Histological subtype, tumor grade, pathological stage and presence of metastasis were defined as independent predictors in both overall survival and disease-free survival analysis of CS. Overall and disease-free five-year and 10-year survival rates were found to be the highest in the clear cell chondrosarcoma group. While mortality increased in the first five years in the patient groups with histological Grade 2 and 3, all groups were followed in a balanced manner over time. The mortality rate in the group with metastatic disease (M2) was approximately four times higher than the other groups at 10-year follow-up. According to the surgical margins, we found that the five-year survival rates of the R1 (marginal resection) and R2 (residual tumor) groups were similar, with the highest rate being in the R0 (wide resection) group with 78.3%. In multivariate analysis, only grade and stage had a significant association with disease-specific survival.
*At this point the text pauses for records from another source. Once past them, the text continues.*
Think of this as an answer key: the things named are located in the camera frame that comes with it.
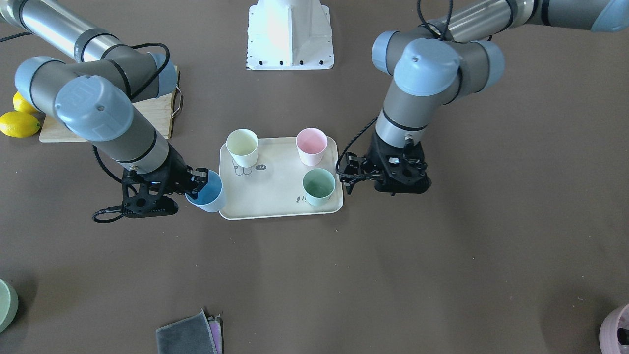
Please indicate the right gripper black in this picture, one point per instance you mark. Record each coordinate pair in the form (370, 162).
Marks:
(175, 174)

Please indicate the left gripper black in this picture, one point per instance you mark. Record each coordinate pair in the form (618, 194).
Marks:
(375, 153)

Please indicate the blue cup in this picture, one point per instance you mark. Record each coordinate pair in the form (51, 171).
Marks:
(212, 197)

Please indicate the green cup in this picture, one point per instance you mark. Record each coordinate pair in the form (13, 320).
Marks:
(319, 185)

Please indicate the pink cup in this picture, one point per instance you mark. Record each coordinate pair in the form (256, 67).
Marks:
(311, 144)

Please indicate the pale yellow cup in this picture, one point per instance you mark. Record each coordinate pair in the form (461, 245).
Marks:
(242, 145)

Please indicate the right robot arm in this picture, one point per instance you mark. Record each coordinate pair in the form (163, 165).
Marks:
(94, 96)

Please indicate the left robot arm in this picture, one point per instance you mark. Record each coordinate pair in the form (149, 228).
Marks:
(445, 59)

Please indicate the cream rabbit tray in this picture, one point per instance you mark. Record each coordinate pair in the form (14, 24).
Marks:
(271, 188)

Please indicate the wooden cutting board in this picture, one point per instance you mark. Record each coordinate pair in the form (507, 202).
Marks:
(160, 112)

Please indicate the grey folded cloth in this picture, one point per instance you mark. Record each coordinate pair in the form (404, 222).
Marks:
(198, 334)

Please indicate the whole lemon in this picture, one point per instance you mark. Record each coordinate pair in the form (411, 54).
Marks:
(21, 104)
(19, 124)

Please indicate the green bowl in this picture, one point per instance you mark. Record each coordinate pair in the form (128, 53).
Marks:
(9, 303)

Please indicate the pink bowl with ice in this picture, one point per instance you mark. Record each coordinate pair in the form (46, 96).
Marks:
(613, 334)

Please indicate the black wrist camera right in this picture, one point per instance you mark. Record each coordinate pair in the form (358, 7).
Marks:
(138, 202)

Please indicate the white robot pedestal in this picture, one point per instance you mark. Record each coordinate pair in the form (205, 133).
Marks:
(289, 35)

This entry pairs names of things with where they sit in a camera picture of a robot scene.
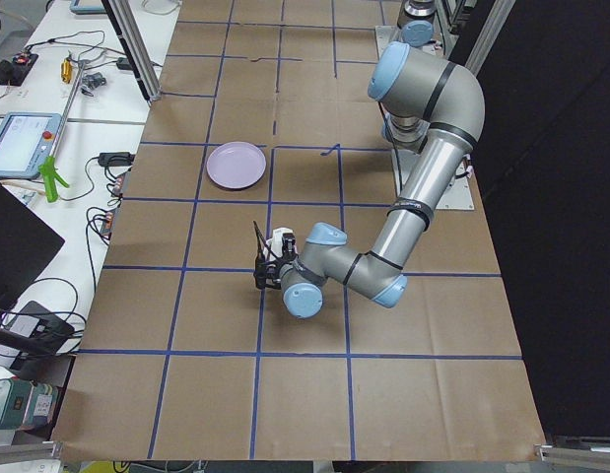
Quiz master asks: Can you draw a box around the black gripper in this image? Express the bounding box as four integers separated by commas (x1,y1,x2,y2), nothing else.
264,235,298,286

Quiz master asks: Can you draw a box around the white faceted cup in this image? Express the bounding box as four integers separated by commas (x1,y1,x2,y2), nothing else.
264,227,294,258

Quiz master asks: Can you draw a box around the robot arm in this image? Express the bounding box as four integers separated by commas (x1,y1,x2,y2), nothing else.
280,41,485,318
395,0,451,52

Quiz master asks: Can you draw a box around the lavender plate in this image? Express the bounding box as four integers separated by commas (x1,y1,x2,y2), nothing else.
206,142,266,190

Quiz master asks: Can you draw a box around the black power adapter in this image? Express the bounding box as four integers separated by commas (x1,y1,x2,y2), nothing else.
97,152,135,168

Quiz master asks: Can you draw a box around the green reacher grabber tool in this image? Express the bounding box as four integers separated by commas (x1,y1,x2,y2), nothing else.
38,55,85,203

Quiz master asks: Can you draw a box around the black laptop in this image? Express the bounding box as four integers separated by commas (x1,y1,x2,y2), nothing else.
0,184,64,315

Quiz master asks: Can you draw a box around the teach pendant tablet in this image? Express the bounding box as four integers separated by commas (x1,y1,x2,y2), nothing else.
0,112,61,179

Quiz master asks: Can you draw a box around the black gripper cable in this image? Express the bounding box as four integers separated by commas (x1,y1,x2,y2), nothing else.
252,220,279,290

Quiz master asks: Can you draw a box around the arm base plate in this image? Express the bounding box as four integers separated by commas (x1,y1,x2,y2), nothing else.
391,139,475,212
374,25,400,59

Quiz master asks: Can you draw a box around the aluminium frame post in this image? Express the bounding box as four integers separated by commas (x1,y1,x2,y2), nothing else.
102,0,161,103
Surgical resection combined with adjuvant radiotherapy was found to increase survival in both overall and disease-free survival of patients with dedifferentiated chondrosarcoma compared to other treatments.
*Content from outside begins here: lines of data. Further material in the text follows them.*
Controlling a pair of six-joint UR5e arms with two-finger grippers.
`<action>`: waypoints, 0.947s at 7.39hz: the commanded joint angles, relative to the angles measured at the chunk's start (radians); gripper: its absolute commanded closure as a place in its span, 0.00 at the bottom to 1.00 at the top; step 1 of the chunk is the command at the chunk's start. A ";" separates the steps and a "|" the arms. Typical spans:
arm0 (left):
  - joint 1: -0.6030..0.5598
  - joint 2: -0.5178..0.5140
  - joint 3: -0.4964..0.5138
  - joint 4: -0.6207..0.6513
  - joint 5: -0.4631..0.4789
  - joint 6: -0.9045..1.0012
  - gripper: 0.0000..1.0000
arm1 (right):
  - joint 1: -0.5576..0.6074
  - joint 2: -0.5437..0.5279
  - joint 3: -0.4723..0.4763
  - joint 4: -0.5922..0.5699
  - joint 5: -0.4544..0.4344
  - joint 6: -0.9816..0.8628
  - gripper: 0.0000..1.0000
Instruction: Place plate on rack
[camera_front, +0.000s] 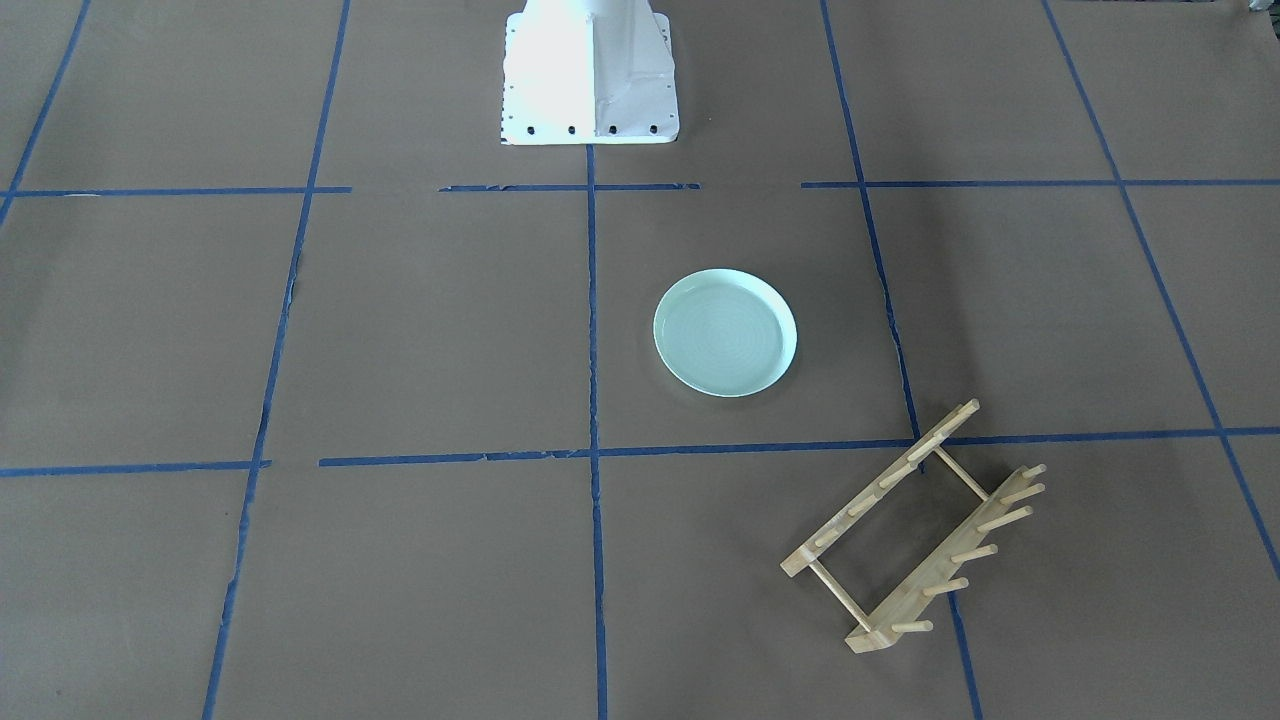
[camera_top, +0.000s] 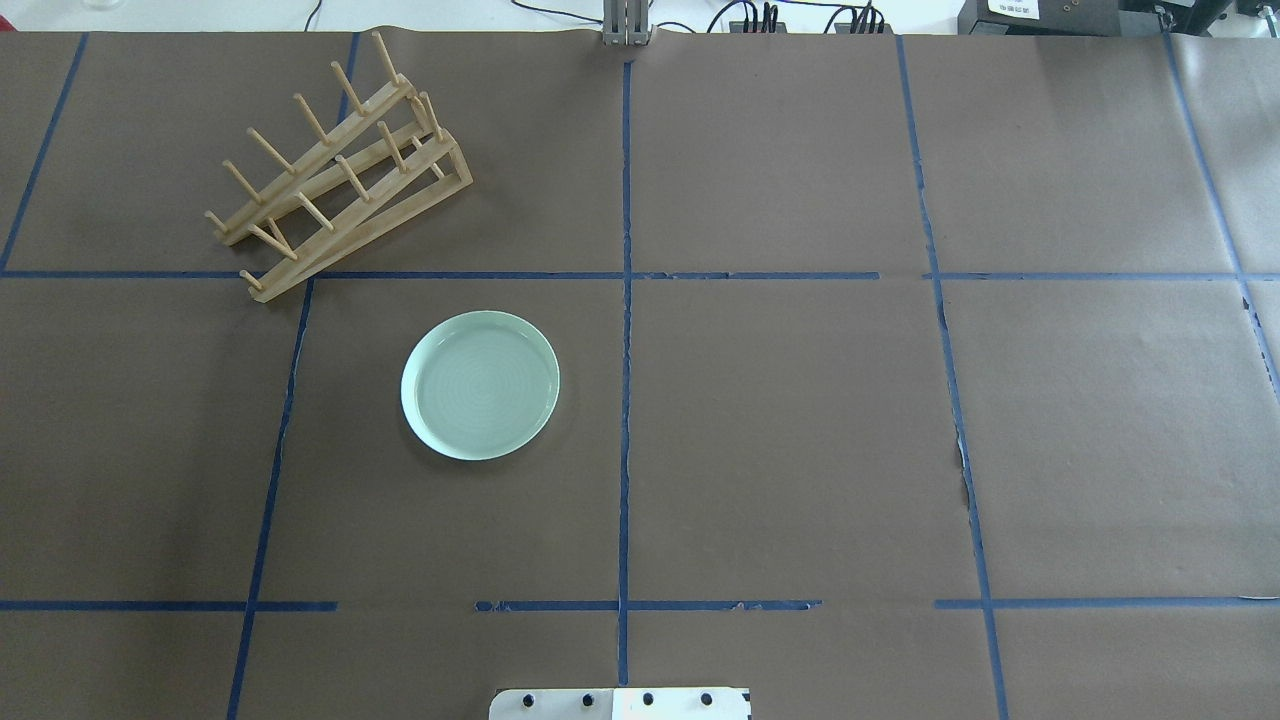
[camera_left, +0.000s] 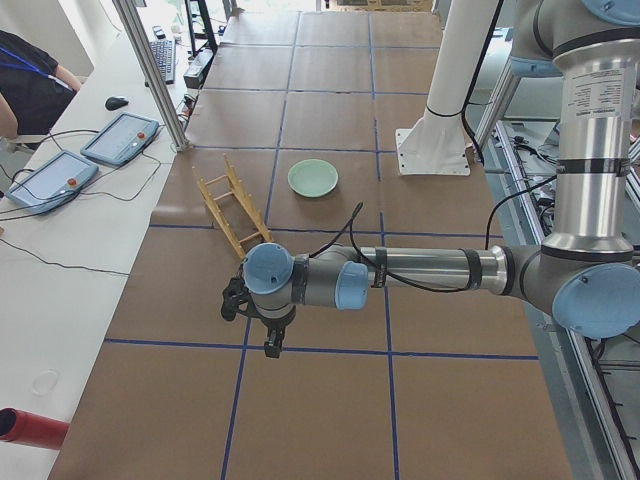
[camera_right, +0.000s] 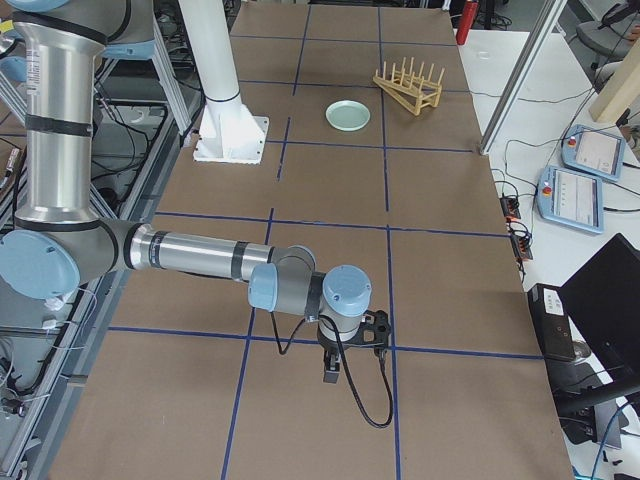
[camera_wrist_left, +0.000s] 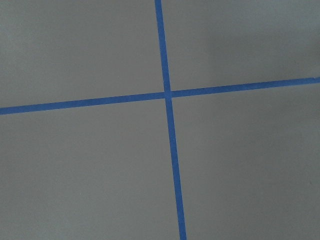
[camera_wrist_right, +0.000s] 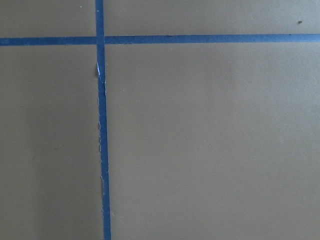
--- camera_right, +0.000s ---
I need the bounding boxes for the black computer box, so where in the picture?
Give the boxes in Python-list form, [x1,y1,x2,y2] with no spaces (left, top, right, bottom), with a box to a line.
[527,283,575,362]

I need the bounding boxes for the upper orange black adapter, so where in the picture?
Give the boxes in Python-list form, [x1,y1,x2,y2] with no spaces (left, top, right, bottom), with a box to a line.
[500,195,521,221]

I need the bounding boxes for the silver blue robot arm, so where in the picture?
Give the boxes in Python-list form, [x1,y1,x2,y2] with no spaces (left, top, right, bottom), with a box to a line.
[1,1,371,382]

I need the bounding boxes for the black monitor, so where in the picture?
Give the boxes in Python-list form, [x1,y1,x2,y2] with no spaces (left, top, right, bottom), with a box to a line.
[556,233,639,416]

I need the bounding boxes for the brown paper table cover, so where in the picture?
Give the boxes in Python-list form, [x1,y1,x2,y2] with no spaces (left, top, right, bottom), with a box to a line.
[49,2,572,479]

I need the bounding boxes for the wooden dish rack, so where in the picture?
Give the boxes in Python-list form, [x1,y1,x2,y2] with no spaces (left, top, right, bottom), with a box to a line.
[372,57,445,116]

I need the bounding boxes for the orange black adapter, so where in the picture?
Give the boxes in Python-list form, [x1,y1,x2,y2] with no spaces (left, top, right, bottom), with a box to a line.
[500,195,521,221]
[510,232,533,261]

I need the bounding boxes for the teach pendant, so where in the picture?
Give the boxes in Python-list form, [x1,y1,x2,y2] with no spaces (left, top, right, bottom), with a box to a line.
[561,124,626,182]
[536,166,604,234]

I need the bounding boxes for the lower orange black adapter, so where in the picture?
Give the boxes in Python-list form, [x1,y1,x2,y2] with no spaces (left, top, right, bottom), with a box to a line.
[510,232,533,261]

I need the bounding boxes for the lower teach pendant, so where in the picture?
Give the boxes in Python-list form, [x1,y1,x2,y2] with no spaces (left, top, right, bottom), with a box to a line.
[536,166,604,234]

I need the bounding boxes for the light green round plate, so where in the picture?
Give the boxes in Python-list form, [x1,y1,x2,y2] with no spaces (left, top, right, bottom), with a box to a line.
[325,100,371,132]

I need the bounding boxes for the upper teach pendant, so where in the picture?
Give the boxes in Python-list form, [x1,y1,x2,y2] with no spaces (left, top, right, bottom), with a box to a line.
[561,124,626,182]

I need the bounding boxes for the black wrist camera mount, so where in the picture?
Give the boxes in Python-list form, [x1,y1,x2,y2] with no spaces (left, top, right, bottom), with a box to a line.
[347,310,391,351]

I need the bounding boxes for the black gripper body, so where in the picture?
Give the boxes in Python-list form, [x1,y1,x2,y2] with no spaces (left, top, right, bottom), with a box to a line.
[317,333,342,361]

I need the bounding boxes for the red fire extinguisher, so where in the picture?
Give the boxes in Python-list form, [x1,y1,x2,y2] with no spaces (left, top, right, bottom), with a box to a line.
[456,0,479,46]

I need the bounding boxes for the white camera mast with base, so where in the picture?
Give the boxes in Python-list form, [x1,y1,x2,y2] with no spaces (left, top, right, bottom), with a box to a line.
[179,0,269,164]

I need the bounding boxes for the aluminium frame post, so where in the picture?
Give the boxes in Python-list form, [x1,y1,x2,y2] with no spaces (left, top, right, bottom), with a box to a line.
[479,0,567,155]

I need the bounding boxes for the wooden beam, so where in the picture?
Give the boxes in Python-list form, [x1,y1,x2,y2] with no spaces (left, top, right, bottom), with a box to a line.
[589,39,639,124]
Histological subtype, grade, stage and presence of metastasis were the independent prognostic factors for survival in CS. However, marginal resection was a risk factor for local recurrence (LR), but there was no significant difference in overall survival in patients with or without LR. Although it is not significant, radiotherapy could increase survival in dedifferentiated CS variants.
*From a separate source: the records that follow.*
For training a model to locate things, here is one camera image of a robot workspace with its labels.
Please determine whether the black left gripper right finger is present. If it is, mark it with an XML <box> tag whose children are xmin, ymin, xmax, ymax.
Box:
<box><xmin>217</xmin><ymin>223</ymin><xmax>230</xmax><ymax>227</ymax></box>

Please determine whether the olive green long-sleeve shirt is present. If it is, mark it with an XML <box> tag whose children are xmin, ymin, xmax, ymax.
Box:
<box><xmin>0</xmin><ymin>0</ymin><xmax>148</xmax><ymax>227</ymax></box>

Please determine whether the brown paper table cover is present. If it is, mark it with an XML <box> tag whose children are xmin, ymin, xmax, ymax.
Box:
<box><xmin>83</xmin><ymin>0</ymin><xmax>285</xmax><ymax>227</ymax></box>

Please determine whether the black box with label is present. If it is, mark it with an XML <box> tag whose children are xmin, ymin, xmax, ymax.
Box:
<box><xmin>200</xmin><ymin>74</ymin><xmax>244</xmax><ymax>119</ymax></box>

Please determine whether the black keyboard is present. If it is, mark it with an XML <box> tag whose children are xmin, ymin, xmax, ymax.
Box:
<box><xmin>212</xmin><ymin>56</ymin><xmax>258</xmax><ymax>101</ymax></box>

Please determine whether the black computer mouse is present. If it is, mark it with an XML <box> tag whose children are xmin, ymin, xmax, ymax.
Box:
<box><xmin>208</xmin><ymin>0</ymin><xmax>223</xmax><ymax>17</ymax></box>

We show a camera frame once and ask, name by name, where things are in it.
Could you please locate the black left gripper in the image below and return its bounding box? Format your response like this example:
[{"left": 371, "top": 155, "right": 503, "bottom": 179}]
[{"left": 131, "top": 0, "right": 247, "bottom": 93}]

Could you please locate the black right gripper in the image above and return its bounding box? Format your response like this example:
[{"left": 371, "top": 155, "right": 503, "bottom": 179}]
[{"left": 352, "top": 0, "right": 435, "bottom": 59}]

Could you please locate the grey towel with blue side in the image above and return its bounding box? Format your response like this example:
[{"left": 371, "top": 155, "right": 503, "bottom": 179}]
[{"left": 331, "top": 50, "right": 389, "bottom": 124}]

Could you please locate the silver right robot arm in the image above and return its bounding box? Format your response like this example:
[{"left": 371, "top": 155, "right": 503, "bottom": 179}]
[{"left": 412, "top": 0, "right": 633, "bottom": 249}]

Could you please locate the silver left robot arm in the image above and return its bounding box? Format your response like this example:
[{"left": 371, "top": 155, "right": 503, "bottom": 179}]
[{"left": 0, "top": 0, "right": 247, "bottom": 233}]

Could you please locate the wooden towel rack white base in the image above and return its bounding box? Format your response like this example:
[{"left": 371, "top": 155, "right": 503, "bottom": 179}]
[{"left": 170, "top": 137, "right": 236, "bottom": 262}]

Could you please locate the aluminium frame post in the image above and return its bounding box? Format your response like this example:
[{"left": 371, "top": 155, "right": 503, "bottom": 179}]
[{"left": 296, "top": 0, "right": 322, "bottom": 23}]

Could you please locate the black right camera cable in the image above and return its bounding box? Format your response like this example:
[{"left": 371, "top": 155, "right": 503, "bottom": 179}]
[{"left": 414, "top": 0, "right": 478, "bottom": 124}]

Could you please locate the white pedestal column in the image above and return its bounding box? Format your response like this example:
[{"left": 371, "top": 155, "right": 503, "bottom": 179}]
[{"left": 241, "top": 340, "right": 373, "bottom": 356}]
本研究旨在确定软骨肉瘤(CS)的人口统计学特征和影响生存的预后因素。
回顾性分析 2007 年 1 月至 2020 年 6 月在我院治疗的 87 例 CS 患者(男 45 例,女 42 例;中位年龄:51.3 岁;范围 19-77 岁)的临床资料。记录患者的人口统计学特征、是否为原发性/继发性、肿瘤部位、组织病理学特征、肿瘤分级和分期、临床随访期、手术治疗方法、放疗和化疗的使用情况以及术后局部复发和转移情况。分析这些因素与预后的关系,并比较生存率。
组织学亚型、肿瘤分级、病理分期和转移存在被定义为 CS 总生存和无病生存分析的独立预测因素。在透明细胞软骨肉瘤组中,总生存和无病生存 5 年和 10 年生存率最高。而在组织学分级 2 级和 3 级的患者中,前 5 年死亡率增加,但随着时间的推移,所有组的死亡率都保持平衡。在转移性疾病(M2)组中,10 年随访时的死亡率约为其他组的 4 倍。根据手术切缘,我们发现 R1(边缘切除)和 R2(残留肿瘤)组的 5 年生存率相似,而 R0(广泛切除)组的生存率最高,为 78.3%。多因素分析显示,只有分级和分期与疾病特异性生存显著相关。与其他治疗方法相比,手术切除联合辅助放疗可提高去分化软骨肉瘤患者的总生存和无病生存。
组织学亚型、分级、分期和转移是 CS 生存的独立预后因素。然而,边缘切除是局部复发(LR)的危险因素,但 LR 患者的总生存无显著差异。尽管没有显著差异,但放疗可能会增加去分化 CS 变异型的生存。